El ansiado estreno ‘extraoficial’ de Luis Suárez tuvo que esperar unos minutos más. Entre toque y toque, y alguna voluntariosa carrera de Munir, el chaval de ascendencia marroquí y nacido en El Escorial que le robó el sitio al condenado Deulofeu, el charrúa saltó de la mano del canterano Grimaldo. Con la fábrica impregnando la alineación culé, los chavales hicieron honor a su fama, desdibujando la puesta de largo del fichaje estrella de la temporada. Los mirlos querían más y lo tuvieron. Una alocada carrera de Sandro sirvió para seguir aumentando el resultado. Tras la galopada, el joven atacante se plantó en el área, giró a medias y vio la llegaba en tromba de un Munir que desde el punto de penalti no perdonó  a un grupo de hombres de camisetas verdes que decían ser futbolistas.

Sobre la bocina, el propio Sandro se encargaría de culminar el set tras recibir un exuberante pase de Samper, otro ‘Barça Boy’, y colarle el balón entre las piernas al meta suplente del León. Fin de la cita. Ni la honra merecieron los mexicanos, que parecieron los cuñados barrigones de sus contrincantes. En su mustio parlamento de inicio, Luis Enrique tiró de tópicos para prometer el oro y el moro a su parroquia. Lugares comunes y frases hechas para darle al pueblo lo que quiere escuchar. “Nuestro objetivo es que os sintáis orgullosos”, comentó. Un orgullo que debe ser metabolizado en forma de títulos.

 Ficha técnica:

6 - Barcelona: Bravo (Masip, min.61); Alves (Montoya, min.62), Mascherano (Piqué, min.46), Mathieu (Bartra, min.61), Jordi Alba (Grimaldo, min.76), Sergio Busquets (Samper, min.62), Rakitic (Xavi, min.62), Iniesta (Sergi Roberto, min.62), Messi (Sandro, min.62), Rafinha (Luis Suárez, min.76) y Neymar (Munir, min.46).

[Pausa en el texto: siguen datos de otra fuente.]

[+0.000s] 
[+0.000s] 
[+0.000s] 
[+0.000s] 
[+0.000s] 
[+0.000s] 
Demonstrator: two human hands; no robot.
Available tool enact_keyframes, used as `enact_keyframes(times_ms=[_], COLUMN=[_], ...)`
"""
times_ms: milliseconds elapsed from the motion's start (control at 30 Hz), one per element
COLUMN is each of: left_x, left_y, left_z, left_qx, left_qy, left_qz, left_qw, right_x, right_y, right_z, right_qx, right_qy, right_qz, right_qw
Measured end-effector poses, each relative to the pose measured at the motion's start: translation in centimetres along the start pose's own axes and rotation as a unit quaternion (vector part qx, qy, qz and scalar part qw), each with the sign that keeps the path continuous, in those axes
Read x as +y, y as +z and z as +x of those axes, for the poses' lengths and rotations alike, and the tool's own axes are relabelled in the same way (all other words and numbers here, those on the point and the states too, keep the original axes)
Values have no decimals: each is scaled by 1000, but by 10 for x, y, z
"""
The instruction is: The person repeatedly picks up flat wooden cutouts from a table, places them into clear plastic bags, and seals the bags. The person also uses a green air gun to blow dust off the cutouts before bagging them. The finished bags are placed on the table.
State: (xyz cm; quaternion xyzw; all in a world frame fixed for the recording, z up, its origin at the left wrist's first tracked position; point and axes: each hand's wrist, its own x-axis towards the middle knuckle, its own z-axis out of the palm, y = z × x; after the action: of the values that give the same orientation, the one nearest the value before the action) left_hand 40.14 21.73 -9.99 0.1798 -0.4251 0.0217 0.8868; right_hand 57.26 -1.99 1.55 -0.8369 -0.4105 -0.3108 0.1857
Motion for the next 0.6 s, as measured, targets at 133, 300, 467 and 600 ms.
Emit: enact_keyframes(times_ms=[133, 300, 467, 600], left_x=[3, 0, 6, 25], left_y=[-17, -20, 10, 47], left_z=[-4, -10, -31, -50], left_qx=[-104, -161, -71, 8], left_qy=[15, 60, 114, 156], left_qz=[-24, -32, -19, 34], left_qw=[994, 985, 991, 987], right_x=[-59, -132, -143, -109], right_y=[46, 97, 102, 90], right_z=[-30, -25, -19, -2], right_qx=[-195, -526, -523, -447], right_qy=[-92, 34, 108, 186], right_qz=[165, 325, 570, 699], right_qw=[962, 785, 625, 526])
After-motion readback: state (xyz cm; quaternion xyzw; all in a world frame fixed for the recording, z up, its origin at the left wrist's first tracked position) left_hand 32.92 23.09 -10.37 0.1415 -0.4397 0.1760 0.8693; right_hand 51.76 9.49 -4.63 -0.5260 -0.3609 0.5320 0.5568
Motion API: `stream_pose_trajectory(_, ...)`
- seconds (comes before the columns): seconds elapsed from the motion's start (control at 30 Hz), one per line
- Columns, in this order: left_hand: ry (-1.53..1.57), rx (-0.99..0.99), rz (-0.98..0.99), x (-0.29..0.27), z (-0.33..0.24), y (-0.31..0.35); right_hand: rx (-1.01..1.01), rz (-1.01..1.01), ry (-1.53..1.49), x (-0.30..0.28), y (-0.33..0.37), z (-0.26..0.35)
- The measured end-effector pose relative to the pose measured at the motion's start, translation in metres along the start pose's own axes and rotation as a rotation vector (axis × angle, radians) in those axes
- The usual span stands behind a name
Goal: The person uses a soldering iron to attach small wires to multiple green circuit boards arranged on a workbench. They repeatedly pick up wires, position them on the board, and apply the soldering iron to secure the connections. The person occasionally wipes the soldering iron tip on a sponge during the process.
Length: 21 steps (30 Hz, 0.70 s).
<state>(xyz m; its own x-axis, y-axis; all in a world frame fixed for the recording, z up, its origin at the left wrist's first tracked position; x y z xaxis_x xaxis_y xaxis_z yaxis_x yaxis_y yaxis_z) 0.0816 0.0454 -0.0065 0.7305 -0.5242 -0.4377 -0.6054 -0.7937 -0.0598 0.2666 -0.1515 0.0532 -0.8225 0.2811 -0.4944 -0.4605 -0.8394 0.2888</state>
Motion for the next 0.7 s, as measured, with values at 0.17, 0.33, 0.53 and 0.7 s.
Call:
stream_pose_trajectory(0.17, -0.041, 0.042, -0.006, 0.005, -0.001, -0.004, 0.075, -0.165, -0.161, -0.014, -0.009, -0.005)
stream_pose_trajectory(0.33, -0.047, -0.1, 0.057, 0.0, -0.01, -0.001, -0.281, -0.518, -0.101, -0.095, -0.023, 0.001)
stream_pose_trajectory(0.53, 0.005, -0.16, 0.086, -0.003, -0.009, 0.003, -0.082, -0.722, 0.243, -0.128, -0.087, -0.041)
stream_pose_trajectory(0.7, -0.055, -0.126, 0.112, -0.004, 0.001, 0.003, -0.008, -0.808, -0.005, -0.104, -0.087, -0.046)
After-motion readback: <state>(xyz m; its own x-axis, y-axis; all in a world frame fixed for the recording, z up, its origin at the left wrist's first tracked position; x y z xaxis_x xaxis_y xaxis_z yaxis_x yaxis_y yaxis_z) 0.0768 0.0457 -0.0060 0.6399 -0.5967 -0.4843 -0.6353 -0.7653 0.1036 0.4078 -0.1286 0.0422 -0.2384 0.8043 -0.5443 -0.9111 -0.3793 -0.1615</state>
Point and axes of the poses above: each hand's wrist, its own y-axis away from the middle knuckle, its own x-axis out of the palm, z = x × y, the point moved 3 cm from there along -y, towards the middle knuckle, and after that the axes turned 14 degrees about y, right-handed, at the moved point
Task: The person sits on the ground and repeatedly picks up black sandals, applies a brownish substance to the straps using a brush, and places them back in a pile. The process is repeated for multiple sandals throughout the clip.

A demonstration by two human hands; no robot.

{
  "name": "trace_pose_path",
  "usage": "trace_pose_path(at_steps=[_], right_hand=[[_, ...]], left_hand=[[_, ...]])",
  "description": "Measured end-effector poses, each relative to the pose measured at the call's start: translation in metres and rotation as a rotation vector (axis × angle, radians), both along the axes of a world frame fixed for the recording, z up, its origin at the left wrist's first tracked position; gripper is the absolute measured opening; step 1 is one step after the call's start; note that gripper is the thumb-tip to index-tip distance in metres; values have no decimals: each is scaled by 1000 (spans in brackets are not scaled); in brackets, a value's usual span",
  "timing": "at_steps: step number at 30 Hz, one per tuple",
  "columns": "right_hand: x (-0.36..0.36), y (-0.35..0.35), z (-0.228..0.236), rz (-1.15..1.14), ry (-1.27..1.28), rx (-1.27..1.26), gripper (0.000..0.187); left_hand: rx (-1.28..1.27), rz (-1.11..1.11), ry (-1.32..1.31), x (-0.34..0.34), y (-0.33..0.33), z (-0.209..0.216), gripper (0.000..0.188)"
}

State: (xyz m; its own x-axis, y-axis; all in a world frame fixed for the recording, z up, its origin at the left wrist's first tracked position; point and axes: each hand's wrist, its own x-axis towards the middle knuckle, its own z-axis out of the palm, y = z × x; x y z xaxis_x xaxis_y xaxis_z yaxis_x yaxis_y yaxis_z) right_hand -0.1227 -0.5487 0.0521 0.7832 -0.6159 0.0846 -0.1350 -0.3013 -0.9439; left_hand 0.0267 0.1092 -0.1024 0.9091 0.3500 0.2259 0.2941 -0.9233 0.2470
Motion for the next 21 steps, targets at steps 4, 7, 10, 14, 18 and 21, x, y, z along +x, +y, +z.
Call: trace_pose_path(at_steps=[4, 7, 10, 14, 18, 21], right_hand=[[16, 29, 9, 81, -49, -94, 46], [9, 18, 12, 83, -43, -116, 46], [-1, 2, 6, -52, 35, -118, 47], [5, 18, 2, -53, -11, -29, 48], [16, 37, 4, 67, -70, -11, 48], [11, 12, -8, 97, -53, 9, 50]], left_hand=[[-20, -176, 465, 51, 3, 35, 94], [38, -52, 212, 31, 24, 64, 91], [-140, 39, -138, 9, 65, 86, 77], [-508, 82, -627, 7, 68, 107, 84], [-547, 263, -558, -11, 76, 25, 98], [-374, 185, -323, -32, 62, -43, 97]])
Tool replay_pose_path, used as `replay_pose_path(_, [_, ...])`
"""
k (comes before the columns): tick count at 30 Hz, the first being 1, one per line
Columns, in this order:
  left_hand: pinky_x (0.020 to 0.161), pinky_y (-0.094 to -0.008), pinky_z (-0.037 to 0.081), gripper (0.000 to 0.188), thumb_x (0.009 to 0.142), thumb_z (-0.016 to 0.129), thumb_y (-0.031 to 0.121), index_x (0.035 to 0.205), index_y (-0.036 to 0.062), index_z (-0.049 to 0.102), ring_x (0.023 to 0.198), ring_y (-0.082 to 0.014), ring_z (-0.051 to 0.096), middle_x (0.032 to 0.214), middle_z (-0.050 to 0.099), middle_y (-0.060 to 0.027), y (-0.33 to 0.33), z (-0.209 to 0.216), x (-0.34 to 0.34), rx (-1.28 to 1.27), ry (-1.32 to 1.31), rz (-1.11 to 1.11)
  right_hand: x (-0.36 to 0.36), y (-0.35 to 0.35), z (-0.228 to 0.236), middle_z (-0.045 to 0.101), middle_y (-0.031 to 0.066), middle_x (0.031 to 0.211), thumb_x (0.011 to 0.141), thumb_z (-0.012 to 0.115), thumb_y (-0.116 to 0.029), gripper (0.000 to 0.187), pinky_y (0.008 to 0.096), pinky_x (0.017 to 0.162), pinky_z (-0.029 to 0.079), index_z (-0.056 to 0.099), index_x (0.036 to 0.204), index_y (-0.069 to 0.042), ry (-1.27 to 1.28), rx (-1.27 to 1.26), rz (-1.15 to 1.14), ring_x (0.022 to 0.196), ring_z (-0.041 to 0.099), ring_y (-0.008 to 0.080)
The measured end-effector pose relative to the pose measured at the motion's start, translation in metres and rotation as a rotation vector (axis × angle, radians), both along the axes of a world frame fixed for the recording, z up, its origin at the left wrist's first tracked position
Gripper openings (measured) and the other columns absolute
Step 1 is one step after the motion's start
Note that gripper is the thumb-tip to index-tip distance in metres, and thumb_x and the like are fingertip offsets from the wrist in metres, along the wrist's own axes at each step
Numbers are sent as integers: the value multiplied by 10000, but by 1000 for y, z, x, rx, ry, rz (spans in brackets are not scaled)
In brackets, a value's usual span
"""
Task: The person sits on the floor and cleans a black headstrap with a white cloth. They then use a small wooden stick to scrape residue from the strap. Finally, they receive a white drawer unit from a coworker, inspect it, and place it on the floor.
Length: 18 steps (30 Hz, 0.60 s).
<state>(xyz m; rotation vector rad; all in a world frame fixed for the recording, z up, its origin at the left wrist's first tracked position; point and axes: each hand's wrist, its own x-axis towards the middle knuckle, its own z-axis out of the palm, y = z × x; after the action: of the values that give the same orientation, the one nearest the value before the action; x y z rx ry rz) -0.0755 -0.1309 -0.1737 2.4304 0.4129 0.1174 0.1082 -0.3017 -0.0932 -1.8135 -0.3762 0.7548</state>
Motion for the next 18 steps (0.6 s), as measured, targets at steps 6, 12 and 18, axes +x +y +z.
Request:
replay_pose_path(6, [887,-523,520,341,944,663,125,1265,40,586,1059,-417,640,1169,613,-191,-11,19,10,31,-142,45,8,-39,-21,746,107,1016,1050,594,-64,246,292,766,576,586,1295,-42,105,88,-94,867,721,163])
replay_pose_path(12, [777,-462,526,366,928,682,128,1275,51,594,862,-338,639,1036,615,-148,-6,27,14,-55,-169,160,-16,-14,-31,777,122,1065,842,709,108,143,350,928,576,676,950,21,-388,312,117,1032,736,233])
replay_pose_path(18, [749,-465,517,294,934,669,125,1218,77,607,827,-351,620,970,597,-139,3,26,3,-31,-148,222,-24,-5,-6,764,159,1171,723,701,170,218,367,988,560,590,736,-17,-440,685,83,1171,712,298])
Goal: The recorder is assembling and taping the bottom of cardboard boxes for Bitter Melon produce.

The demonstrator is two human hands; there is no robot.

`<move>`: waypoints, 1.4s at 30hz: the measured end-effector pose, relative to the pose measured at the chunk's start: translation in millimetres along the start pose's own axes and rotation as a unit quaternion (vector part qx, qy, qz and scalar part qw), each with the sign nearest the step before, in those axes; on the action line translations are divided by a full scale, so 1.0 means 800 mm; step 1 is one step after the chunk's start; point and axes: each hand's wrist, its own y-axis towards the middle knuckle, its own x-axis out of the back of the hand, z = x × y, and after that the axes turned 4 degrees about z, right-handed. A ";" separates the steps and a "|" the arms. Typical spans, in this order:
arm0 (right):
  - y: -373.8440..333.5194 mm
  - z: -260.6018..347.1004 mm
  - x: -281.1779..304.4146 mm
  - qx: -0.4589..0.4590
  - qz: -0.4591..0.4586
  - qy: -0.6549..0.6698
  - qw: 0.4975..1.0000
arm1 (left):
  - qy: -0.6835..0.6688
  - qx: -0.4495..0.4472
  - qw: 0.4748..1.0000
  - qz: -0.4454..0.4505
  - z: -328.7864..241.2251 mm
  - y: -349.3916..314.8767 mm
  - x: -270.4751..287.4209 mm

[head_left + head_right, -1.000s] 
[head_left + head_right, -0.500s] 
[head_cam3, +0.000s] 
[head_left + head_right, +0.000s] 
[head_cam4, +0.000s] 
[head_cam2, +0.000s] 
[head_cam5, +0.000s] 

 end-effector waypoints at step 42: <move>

0 - Club León: Yarbrough (Martínez, min.70); Cárdenas (Pineda, min.71), Márquez (Wanderley,min.52), Ignacio González (Ortíz, min.88), Edwin Hernández (Sabah, min.72), Vázquez (Aldo Rocha, min.71), Peña (Navarro, min.61, Magallón (Castañeda, min.88), Yamilson Rivera, Elías Hernández (Delgado, min.70) y Boselli.

Goles: 1-0: Messi, min.3. 2-0: Neymar, min.12. 3-0: Neymar, min.43. 4-0: Munir, min.55. 5-0: Munir, min.78. 6-0: Sandro, min.90.

Árbitro: Álvarez Izquierdo (Comité Catalán). Sin amonestados.

Incidencias: 49ª edición del Trofeo Joan Gamper, disputado en el Camp Nou ante 72.475 espectadores.